Mon Oct 20 20:30:13 EDT 2014

On Mon, Oct 20, 2014 at 4:18 PM, Marko Rauhamaa <marko at pacujo.net> wrote:
> Dan Stromberg <drsalists at gmail.com>:
>> ...then everything acts line buffered, or perhaps even character
>> buffered [...]
>>
>> That, or we're using two different versions of netcat (there are at
>> least two available).
>
> Let's unconfuse the issue a bit. I'll take line buffering, netcat and
> the OS out of the picture.
>
> Here's a character generator (test.sh):
> ========================================================================
> while : ; do
>     echo -n x
>     sleep 1
> done
> ========================================================================
>
> and here's a character sink (test.py):
> ========================================================================
> import sys
> while True:
>     c = sys.stdin.read(1)
>     if not c:
>         break
>     print(ord(c[0]))
> ========================================================================
>
> Then, I run:
> ========================================================================
> $ bash ./test.sh | python3 ./test.py
> 120
> 120
> 120
> 120
> ========================================================================
>
> The lines are output at one-second intervals.
>
> That demonstrates that sys.stdin.read(1) does not block for more than
> one character.

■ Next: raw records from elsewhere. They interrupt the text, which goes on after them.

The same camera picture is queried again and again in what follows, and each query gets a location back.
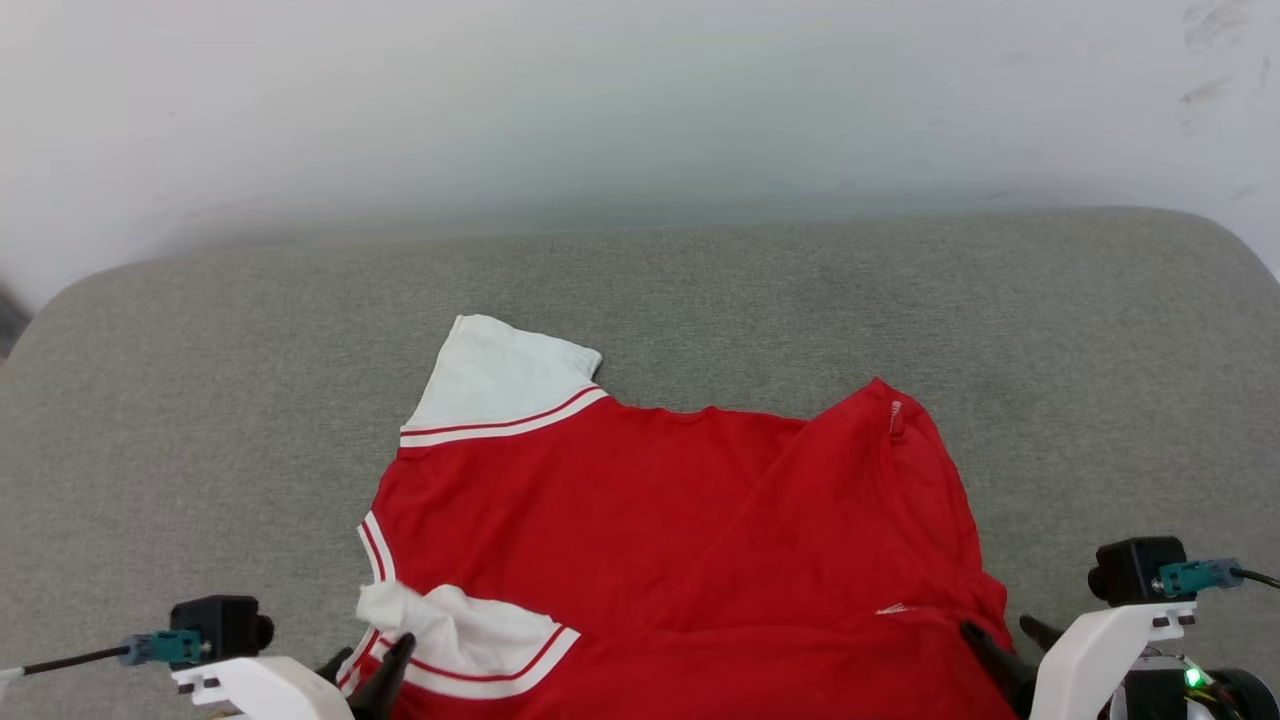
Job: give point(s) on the teal camera connector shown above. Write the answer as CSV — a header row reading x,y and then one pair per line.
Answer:
x,y
1200,577
160,649

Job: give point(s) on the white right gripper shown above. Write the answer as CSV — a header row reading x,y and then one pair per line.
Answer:
x,y
1090,660

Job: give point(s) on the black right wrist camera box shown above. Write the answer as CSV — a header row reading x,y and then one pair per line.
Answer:
x,y
1135,570

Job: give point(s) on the red garment with white sleeves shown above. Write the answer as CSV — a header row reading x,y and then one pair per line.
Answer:
x,y
650,530

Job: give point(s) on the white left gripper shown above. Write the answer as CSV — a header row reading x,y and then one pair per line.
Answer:
x,y
270,690

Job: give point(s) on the grey fabric sofa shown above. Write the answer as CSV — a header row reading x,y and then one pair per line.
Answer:
x,y
700,300

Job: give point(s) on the teal right camera connector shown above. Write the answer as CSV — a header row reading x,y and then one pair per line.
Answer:
x,y
1200,577

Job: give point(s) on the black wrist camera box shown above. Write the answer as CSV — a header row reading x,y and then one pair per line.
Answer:
x,y
220,625
1135,570

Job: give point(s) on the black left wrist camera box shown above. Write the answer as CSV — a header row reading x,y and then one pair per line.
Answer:
x,y
220,625

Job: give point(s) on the teal left camera connector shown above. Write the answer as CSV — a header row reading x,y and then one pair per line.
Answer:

IOW, there is no buffering whatsoever.

Aren't character-buffered and unbuffered synonymous?

Often with TCP protocols, line buffered is preferred to character
buffered, both for performance and for simplicity: it doesn't suffer
from tinygrams (as much), and telnet becomes a useful test client.

Also, it's a straightforward way of framing your data, to avoid
getting messed up by Nagle or fragmentation.  One might find
http://stromberg.dnsalias.org/~strombrg/bufsock.html worth a glance.
It's buffered, but it keeps things framed, and doesn't fall prey to
tinygrams nearly as much as character buffering.

> If I change the sink a bit: "c = sys.stdin.read(5)", I get the same
> output but at five-second intervals indicating that sys.stdin.read()
> calls the underlying os.read() function five times before returning. In
> fact, that conclusion is made explicit by running:
>
> ========================================================================
> $ bash ./test.sh | strace python3 ./test.py
> ...
> read(0, "x", 4096)                      = 1
> read(0, "x", 4096)                      = 1
> read(0, "x", 4096)                      = 1
> read(0, "x", 4096)                      = 1
> read(0, "x", 4096)                      = 1
> fstat(1, {st_mode=S_IFCHR|0620, st_rdev=makedev(136, 3), ...}) = 0
> mmap(NULL, 4096, PROT_READ|PROT_WRITE, MAP_PRIVATE|MAP_ANONYMOUS, -1, 0) = 0x7f3143bab000
> write(1, "120\n", 4120
> )                    = 4
> ...
========================================================================

This is tremendously inefficient.  It demands a context switch for
every character.

> If I modify test.py to call os.read():
> ========================================================================
> import os
> while True:
>     c = os.read(0, 5)
>     if not c:
>         break
>     print(ord(c[0]))
> ========================================================================
>
> The output is again printed at one-second intervals: no buffering.
>
> Thus, we are back at my suggestion: use os.read() if you don't want
> Python to buffer stdin for you.

It's true that Python won't buffer (or will be character-buffered)
then, but that takes some potentially-salient elements out of the
picture.  IOW, I don't think Python reading unbuffered is necessarily
the whole issue, and may even be going to far.

I have a habit of saying "necessary, but not necessarily sufficient",
but in this case I believe it's more of a "not necessarily necessary,
and not necessarily sufficient".  A lot depends on the other pieces of
the puzzle that you've chosen to "unconfuse" away.  Yes, you can make
Python unbuffered/character-buffered, but that's not the whole story.